As you look over the data below, please find each line where the word "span" appears, then copy it.

**Given material**
★ ★ ★ ★

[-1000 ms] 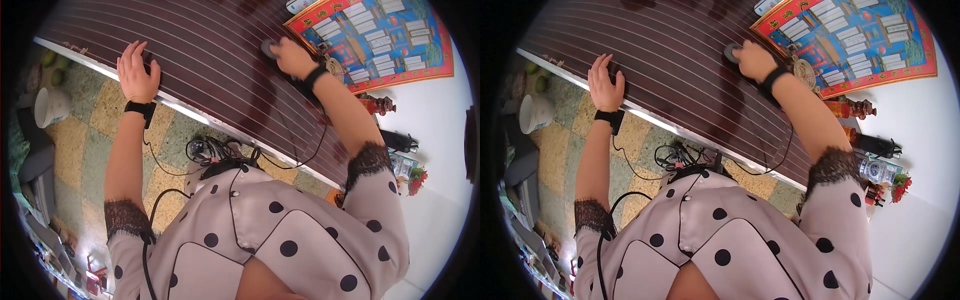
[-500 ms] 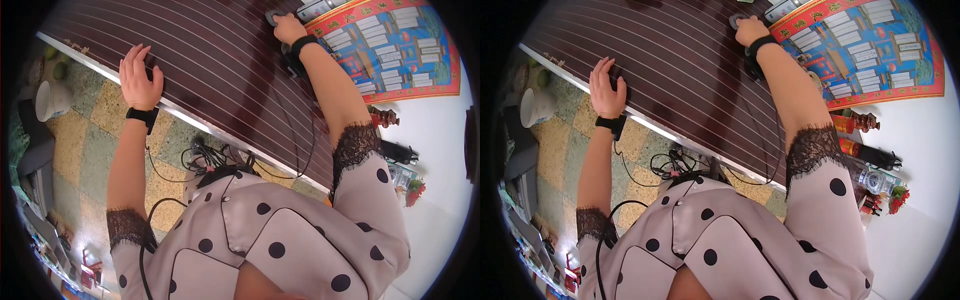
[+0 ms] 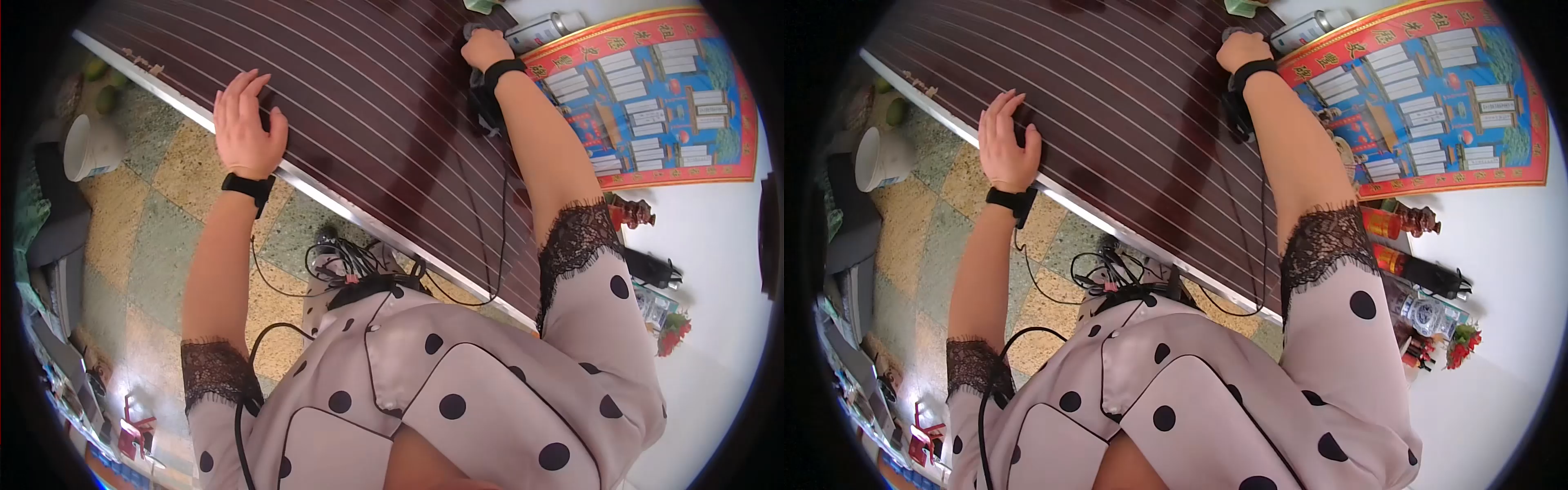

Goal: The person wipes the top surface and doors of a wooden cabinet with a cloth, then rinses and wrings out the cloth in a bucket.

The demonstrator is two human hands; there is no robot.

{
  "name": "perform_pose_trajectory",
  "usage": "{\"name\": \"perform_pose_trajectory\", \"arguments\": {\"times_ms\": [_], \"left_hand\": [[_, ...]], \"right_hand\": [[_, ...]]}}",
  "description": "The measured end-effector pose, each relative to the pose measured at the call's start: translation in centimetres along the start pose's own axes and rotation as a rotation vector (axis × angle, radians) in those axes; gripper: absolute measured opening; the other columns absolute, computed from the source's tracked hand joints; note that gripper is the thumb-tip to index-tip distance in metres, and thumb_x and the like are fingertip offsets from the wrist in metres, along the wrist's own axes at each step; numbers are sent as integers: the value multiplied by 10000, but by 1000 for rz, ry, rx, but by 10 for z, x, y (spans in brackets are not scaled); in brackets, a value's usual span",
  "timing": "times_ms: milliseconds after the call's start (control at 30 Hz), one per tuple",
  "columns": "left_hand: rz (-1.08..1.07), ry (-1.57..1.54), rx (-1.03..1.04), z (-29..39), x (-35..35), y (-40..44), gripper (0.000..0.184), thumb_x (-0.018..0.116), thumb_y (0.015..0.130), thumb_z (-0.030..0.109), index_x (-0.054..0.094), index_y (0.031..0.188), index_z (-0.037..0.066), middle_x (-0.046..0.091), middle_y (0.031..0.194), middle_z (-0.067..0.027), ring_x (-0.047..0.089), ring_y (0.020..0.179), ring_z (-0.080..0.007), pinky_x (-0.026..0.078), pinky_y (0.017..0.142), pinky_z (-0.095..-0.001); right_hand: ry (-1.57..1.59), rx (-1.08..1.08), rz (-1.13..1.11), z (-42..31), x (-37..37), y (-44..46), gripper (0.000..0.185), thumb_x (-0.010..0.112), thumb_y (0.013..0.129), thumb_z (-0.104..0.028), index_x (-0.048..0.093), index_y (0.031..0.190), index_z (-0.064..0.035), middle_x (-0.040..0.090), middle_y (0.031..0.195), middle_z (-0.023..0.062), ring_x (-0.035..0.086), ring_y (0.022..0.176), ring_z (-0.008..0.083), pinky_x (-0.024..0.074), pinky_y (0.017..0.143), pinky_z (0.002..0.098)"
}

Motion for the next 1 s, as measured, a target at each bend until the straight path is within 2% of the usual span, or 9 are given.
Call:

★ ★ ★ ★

**Your solution**
  "description": "The measured end-effector pose, each relative to the pose measured at the call's start: translation in centimetres along the start pose's own axes and rotation as a rotation vector (axis × angle, radians) in those axes; gripper: absolute measured opening; the other columns absolute, computed from the source's tracked hand joints; note that gripper is the thumb-tip to index-tip distance in metres, and thumb_x and the like are fingertip offsets from the wrist in metres, along the wrist's own axes at each step; numbers are sent as integers: the value multiplied by 10000, but by 1000 for rz, ry, rx, but by 10 for z, x, y (spans in brackets are not scaled); in brackets, a value's usual span",
Motion for the next 1 s, as measured, a target at each bend until the straight path is within 2% of the usual span, or 9 are given.

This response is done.